De acordo com a delegada chefe da Decrin, Ângela Maria Santos, as penas no Estatuto do Idoso são muito baixas e é muito difícil um caso com esses acabar em prisão. Se não houver uma lesão grave ou uma tentativa de homicídio, a punição é branda.

“Precisamos que a medida protetiva de urgência seja estabelecida nos moldes daLei Maria da Penha, onde o delegado já manda o requerimento direto para o Judiciário, num prazo estipulado como a Maria da Penha. E que o juiz tenha o mesmo prazo, para que ele possa decidir pelo, por exemplo, afastamento do agressor do lar, suspensão do porte de arma. Isso é de extrema urgência para que a gente possa combater de forma eficaz a violência contra o idoso”, frisa a delegada.

Central do Idoso

Na tentativa de garantir que o estatuto seja respeitado, e que nenhum morador do DF em idade avançada tenha seus direitos ameaçados ou violados, foi criada a Central Judicial do Idoso. O serviço conta com orientação e atendimento do Tribunal de Justiça do Distrito Federal e dos Territórios (TJDFT), do Ministério Público do Distrito Federal e Territórios (MPDFT) e da Defensoria Pública do Distrito Federal.

O objetivo da central é oferecer uma rede de apoio aos cidadãos idosos na esfera da Justiça. Quando o caso demanda a esfera criminal, a Polícia Civil do Distrito Federal (PCDF) é acionada.

Bianca Cobucci, defensora pública do DF, explica como funciona a rede. “A central atua de uma forma especializada, com o papel de impulsionar a rede. A ouvidoria do GDF encaminha o caso para a ouvidoria da Defensoria, que, por sua vez, a encaminha à ouvidoria da central”, detalha.

“Nós também trabalhamos de forma preventiva. Se identificarmos que um idoso está inserido num contexto familiar violento, a gente se antecipa, faz uma busca ativa e acionando a rede”, explica Bianca.

Em tempos de pandemia, quando por recomendação da Organização Mundial da Saúde (OMS) as pessoas têm ficado mais em casa, inclusive em horário de trabalho, a Defensoria Pública do DF criou o Conexão 60+, promovendo uma escuta ativa dos idosos.

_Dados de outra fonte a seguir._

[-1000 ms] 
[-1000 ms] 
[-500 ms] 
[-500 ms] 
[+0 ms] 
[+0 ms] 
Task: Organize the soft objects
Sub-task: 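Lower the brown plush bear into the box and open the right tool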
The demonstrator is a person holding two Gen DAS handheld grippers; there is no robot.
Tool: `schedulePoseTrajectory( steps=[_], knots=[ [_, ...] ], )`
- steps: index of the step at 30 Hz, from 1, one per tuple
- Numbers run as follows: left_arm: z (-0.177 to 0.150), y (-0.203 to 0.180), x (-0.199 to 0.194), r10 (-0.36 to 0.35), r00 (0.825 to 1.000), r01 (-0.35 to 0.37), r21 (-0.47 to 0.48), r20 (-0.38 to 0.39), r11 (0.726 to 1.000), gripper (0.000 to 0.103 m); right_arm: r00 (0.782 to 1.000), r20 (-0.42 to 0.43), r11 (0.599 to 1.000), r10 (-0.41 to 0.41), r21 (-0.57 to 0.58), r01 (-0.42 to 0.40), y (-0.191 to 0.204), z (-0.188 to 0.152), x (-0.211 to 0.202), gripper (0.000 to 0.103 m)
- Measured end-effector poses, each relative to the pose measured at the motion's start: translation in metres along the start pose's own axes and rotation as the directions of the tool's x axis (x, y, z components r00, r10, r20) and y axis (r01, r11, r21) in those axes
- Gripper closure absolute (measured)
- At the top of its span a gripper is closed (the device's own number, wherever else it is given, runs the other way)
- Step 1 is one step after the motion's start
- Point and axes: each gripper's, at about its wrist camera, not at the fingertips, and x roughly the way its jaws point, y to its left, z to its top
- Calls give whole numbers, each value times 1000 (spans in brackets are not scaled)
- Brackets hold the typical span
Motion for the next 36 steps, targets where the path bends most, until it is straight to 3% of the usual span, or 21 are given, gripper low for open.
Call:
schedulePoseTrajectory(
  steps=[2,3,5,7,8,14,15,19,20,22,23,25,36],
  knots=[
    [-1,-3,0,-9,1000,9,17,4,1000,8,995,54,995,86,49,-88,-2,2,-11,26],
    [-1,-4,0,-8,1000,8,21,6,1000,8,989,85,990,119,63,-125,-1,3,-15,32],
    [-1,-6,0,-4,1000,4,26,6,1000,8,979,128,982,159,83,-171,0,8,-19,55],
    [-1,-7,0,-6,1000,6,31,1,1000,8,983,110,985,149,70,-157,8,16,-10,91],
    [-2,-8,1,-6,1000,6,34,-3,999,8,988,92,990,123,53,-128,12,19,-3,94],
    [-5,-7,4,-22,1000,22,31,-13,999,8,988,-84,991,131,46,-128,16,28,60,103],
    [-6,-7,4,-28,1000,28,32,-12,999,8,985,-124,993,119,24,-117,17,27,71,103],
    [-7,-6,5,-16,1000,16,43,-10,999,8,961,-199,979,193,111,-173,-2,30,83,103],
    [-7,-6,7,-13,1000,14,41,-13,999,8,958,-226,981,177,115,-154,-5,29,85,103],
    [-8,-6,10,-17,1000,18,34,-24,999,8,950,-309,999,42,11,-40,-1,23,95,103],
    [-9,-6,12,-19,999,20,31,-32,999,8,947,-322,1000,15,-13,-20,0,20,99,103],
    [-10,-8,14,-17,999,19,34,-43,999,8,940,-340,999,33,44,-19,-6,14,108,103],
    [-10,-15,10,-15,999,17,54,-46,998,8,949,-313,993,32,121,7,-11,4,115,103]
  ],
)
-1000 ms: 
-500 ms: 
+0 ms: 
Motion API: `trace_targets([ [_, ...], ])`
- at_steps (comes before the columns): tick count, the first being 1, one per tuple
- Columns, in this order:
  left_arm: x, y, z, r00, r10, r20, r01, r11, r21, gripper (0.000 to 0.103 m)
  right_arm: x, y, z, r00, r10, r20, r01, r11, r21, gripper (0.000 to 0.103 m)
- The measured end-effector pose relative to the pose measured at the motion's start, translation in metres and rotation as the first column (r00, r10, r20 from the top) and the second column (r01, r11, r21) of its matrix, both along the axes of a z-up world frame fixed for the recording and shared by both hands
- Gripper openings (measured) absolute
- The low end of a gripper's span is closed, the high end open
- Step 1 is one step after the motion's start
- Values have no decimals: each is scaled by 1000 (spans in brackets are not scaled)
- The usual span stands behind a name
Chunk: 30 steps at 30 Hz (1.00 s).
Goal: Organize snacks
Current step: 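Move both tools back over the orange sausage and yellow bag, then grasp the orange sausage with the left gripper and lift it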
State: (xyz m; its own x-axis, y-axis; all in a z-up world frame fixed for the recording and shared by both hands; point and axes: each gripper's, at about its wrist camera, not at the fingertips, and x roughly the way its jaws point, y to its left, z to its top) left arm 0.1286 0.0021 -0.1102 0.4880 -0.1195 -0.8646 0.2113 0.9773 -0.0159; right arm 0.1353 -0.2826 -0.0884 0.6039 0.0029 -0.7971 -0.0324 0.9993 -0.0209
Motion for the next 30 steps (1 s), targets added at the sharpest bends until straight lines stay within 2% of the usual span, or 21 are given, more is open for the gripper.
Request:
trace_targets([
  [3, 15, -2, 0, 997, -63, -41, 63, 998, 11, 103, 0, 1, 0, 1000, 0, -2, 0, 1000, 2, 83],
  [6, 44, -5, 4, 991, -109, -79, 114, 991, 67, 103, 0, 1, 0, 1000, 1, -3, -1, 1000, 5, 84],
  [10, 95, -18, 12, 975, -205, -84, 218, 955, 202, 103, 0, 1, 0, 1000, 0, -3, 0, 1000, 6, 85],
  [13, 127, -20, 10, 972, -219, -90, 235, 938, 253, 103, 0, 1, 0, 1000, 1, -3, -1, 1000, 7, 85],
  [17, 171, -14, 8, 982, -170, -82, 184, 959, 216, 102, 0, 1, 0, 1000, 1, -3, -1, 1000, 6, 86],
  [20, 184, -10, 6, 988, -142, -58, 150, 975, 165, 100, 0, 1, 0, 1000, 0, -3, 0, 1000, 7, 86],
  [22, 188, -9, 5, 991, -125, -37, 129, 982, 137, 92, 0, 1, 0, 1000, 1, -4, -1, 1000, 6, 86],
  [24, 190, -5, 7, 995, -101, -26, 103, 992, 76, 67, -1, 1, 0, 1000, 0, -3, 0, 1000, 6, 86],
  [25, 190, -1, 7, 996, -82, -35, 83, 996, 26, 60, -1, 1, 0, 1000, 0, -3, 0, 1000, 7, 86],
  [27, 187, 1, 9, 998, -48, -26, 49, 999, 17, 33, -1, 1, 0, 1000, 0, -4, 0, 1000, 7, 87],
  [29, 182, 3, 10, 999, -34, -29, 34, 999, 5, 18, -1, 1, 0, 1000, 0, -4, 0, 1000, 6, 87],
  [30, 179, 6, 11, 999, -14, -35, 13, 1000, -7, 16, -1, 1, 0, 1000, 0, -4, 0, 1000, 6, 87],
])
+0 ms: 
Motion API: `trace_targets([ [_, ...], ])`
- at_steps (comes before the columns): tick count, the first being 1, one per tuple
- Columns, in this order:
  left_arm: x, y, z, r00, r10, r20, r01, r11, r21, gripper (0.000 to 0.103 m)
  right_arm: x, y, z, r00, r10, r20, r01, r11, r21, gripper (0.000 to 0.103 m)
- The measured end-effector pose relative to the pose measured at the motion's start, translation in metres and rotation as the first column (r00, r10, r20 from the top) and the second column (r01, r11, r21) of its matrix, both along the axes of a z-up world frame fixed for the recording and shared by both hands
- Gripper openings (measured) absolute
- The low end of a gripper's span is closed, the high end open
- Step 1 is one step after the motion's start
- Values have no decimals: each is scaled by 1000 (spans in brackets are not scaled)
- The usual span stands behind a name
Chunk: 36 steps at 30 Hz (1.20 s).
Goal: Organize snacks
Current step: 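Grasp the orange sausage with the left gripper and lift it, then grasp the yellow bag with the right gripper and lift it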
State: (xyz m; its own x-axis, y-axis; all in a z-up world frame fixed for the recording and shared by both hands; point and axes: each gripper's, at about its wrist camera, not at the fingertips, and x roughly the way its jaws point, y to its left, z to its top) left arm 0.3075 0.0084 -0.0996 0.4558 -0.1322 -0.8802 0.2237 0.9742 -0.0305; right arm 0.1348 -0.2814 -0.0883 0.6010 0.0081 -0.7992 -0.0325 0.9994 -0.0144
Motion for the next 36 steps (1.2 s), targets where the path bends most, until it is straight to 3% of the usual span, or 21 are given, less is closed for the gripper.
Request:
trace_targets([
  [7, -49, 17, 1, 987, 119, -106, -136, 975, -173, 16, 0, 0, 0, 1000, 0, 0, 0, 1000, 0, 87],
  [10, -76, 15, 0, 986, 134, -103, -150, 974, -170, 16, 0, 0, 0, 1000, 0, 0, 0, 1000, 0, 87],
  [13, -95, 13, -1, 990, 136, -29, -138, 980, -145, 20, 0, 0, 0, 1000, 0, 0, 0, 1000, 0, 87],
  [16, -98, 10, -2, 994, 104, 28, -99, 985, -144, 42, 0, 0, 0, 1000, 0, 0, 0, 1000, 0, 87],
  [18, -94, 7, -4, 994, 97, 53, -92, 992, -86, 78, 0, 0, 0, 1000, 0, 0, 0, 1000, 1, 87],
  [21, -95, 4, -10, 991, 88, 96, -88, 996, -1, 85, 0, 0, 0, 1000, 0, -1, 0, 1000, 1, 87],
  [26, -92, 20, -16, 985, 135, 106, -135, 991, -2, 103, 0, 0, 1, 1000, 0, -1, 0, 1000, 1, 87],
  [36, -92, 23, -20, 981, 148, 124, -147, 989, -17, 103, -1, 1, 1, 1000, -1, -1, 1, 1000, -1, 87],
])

No projeto, que tende a continuar mesmo com a chegada da vacina contra a Covid-19, há acompanhamento sistemático, feito por profissionais semanalmente, com registro da evolução dos casos para identificar se os idosos estão inseridos em contexto familiar saudável.

“A maioria dos casos de violência acontece dentro de casa, onde a pessoa deveria se sentir segura. É ali que ela é abusada. Muitos filhos ou responsáveis legais pelo idoso retém o cartão bancário da vítima, quando é ela, muitas vezes, que sustenta financeiramente aquela família. Interditam”, detalha a defensora pública.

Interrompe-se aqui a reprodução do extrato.